*Exercise requirements*.
Your answer must be an exact copy of the lines from the one containing "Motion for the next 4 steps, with" through the last line of the records below, with no pictures; please include nothing else.

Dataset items
......

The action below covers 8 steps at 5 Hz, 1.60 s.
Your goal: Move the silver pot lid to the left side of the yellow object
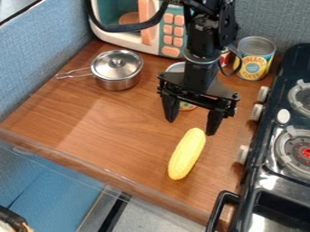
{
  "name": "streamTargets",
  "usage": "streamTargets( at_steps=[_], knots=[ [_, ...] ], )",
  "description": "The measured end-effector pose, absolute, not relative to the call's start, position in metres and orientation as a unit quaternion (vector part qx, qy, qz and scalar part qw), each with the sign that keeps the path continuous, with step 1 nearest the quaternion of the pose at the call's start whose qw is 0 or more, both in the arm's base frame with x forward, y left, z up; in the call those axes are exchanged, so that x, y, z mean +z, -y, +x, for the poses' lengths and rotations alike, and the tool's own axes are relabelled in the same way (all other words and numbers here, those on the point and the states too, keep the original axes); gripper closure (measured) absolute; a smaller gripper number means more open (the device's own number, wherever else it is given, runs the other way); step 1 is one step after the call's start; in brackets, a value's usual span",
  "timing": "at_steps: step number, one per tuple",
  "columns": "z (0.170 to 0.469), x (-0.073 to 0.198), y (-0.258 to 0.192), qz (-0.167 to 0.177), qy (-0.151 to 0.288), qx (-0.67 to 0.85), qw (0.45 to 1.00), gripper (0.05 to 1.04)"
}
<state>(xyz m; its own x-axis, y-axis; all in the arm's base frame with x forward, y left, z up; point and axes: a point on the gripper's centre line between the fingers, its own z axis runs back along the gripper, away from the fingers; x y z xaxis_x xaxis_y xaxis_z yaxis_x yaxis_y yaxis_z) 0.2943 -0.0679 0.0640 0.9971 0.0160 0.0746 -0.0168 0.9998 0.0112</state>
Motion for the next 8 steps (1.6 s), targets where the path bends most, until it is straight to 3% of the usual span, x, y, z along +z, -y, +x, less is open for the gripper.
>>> streamTargets(
  at_steps=[1, 2, 4, 6, 8],
  knots=[
    [0.292, 0.055, 0.067, 0.010, 0.021, 0.007, 1.000, 0.083],
    [0.301, 0.060, 0.025, 0.025, 0.019, 0.045, 0.998, 0.083],
    [0.326, 0.092, -0.053, 0.056, 0.042, 0.097, 0.993, 0.083],
    [0.362, 0.085, -0.116, 0.052, 0.042, 0.118, 0.991, 0.083],
    [0.398, 0.059, -0.142, 0.046, 0.029, 0.106, 0.993, 0.083]
  ],
)
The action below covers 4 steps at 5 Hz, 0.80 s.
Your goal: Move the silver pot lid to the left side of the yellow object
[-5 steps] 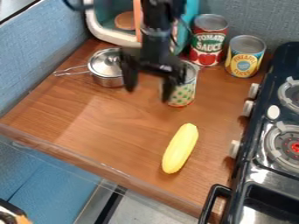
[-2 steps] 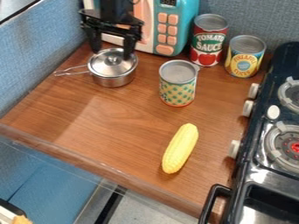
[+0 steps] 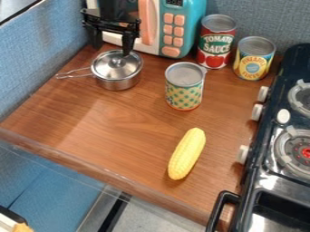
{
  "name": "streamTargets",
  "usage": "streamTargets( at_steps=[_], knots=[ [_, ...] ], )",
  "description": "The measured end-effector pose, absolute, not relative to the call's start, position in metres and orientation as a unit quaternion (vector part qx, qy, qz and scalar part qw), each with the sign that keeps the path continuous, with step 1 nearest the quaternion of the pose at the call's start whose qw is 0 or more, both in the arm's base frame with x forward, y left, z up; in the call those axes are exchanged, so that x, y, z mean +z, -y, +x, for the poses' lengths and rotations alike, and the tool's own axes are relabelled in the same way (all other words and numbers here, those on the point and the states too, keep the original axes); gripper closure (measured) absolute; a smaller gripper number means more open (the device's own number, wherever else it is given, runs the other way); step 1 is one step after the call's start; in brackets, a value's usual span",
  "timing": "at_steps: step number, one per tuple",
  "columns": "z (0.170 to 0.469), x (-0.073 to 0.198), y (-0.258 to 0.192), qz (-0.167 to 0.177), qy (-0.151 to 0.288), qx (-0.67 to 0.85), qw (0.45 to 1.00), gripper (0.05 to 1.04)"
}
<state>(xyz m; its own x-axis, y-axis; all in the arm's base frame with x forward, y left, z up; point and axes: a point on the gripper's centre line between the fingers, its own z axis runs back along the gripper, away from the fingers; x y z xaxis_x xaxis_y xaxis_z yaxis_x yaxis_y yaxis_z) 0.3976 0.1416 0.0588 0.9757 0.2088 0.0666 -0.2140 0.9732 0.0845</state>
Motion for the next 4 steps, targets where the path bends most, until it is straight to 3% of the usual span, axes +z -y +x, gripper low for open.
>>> streamTargets(
  at_steps=[2, 3, 4],
  knots=[
    [0.409, 0.034, -0.147, 0.044, 0.006, 0.112, 0.993, 0.083],
    [0.408, 0.032, -0.148, 0.045, 0.005, 0.117, 0.992, 0.128],
    [0.406, 0.027, -0.145, 0.039, 0.004, 0.123, 0.992, 0.406]
  ],
)
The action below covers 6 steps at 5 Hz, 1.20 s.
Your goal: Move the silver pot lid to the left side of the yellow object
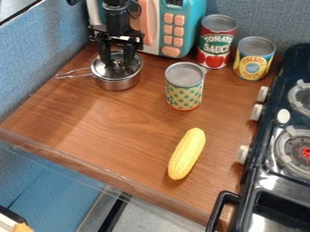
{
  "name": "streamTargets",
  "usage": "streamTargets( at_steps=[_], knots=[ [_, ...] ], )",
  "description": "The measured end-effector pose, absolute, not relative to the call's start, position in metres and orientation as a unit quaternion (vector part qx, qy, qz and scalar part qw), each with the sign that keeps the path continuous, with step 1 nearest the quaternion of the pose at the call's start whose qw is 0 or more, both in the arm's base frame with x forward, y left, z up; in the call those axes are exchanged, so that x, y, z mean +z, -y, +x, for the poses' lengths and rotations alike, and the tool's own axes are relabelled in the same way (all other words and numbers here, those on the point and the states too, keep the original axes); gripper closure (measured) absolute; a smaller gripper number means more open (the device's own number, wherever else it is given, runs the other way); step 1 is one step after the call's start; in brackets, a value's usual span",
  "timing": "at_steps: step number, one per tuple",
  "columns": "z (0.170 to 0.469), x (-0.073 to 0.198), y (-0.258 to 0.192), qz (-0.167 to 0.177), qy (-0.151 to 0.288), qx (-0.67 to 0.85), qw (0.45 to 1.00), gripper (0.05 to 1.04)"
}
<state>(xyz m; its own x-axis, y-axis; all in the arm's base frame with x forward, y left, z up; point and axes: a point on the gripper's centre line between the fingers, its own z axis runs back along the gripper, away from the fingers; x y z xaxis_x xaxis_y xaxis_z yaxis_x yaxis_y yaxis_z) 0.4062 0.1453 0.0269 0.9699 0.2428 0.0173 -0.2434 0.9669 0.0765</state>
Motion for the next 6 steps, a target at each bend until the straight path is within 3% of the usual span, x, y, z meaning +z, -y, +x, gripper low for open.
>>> streamTargets(
  at_steps=[1, 2, 3, 4, 5, 6],
  knots=[
    [0.405, 0.027, -0.144, 0.041, 0.000, 0.121, 0.992, 0.685],
    [0.405, 0.027, -0.145, 0.041, -0.001, 0.122, 0.992, 0.802],
    [0.402, 0.031, -0.145, 0.041, -0.006, 0.132, 0.990, 0.802],
    [0.394, 0.075, -0.140, 0.051, 0.037, 0.148, 0.987, 0.802],
    [0.371, 0.100, -0.113, 0.045, 0.052, 0.144, 0.987, 0.802],
    [0.348, 0.088, -0.082, 0.028, 0.040, 0.129, 0.990, 0.802]
  ],
)
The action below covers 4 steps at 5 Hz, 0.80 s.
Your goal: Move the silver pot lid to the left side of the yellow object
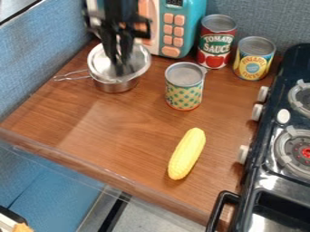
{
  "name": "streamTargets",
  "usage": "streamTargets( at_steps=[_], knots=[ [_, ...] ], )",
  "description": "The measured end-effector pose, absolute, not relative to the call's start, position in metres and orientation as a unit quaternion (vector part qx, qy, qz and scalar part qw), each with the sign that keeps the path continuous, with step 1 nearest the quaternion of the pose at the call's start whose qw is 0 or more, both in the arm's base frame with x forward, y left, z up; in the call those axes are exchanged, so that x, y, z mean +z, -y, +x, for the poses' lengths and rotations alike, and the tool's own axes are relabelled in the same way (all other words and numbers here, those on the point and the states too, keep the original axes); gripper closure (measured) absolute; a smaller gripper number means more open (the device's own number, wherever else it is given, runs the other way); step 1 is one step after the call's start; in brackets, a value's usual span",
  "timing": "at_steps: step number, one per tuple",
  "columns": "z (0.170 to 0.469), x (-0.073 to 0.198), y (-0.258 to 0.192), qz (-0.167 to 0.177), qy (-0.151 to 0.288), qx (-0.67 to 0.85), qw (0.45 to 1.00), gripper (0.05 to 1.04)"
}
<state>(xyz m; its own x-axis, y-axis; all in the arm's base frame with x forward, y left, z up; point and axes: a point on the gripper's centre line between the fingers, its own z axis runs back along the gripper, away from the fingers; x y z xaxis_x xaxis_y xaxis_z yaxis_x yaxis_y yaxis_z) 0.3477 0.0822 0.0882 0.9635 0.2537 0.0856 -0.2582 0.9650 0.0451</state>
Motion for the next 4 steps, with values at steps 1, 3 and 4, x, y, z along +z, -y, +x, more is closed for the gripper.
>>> streamTargets(
  at_steps=[1, 3, 4],
  knots=[
    [0.317, 0.055, -0.043, 0.007, 0.003, 0.107, 0.994, 0.802],
    [0.297, 0.020, -0.004, 0.010, -0.020, 0.075, 0.997, 0.802],
    [0.290, 0.003, 0.002, 0.019, -0.029, 0.073, 0.997, 0.802]
  ],
)
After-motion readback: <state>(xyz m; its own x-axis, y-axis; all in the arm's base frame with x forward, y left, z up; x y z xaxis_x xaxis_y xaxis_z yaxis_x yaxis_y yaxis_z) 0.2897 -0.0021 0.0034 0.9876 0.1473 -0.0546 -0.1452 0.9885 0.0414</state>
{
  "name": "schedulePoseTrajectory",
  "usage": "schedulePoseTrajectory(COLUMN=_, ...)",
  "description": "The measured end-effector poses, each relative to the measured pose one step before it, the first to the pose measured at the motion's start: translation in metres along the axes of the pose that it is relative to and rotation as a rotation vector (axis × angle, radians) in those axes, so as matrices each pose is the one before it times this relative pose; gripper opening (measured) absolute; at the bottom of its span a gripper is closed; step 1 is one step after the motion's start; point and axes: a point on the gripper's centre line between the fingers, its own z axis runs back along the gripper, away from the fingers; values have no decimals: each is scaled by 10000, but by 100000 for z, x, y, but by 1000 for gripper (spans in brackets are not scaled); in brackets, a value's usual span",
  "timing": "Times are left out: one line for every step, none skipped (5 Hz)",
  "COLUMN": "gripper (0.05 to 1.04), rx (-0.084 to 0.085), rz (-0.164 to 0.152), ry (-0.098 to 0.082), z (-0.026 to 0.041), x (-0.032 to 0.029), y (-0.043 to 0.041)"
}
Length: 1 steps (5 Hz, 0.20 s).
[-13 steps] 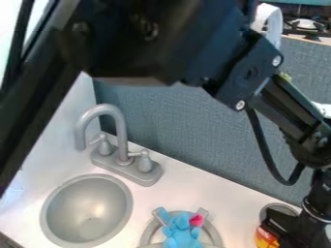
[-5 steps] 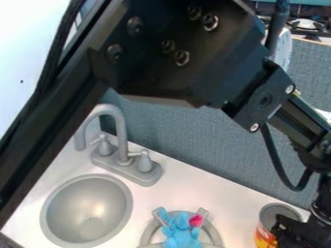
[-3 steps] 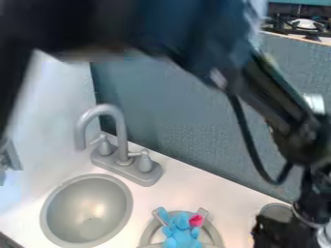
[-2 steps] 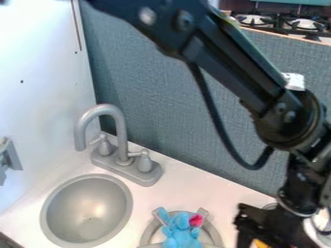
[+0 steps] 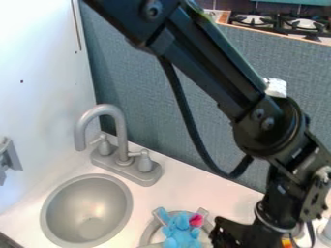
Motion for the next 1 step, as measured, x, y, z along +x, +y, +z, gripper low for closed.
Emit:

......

*Task result*.
Motion for the next 4 steps, with values at steps 1, 3 and 4, x, y, z along +z, -y, +x, more is closed for the gripper.
>>> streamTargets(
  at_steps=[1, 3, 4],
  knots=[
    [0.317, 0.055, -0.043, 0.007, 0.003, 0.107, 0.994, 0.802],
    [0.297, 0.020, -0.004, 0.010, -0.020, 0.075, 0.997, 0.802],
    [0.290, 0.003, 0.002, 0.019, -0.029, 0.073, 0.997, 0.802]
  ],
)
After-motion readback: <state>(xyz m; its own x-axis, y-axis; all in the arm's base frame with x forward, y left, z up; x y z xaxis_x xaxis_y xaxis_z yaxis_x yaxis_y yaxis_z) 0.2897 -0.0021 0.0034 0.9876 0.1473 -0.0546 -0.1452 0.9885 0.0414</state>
{
  "name": "schedulePoseTrajectory",
  "usage": "schedulePoseTrajectory(COLUMN=_, ...)",
  "description": "The measured end-effector poses, each relative to the measured pose one step before it, the first to the pose measured at the motion's start: translation in metres along the axes of the pose that it is relative to and rotation as a rotation vector (axis × angle, radians) in those axes, so as matrices each pose is the one before it times this relative pose; gripper opening (measured) absolute; at the bottom of its span a gripper is closed; step 1 is one step after the motion's start; point and axes: a point on the gripper's centre line between the fingers, its own z axis runs back along the gripper, away from the fingers; values have no decimals: each is scaled by 10000, but by 100000 for z, x, y, but by 1000 for gripper (spans in brackets are not scaled); in brackets, a value's usual span",
  "timing": "Times are left out: one line for every step, none skipped (5 Hz)",
  "COLUMN": "gripper (0.05 to 1.04), rx (-0.084 to 0.085), rz (-0.164 to 0.152), ry (-0.098 to 0.082), z (-0.026 to 0.041), x (-0.032 to 0.029), y (-0.043 to 0.041)"
}
Length: 1 steps (5 Hz, 0.20 s).
[-13 steps] 
[-5 steps] 
[-3 steps] 
[-2 steps] 
[+0 steps] 
Motion for the next 1 step, as measured, x, y, z along +x, +y, +z, gripper low for closed.
Emit:

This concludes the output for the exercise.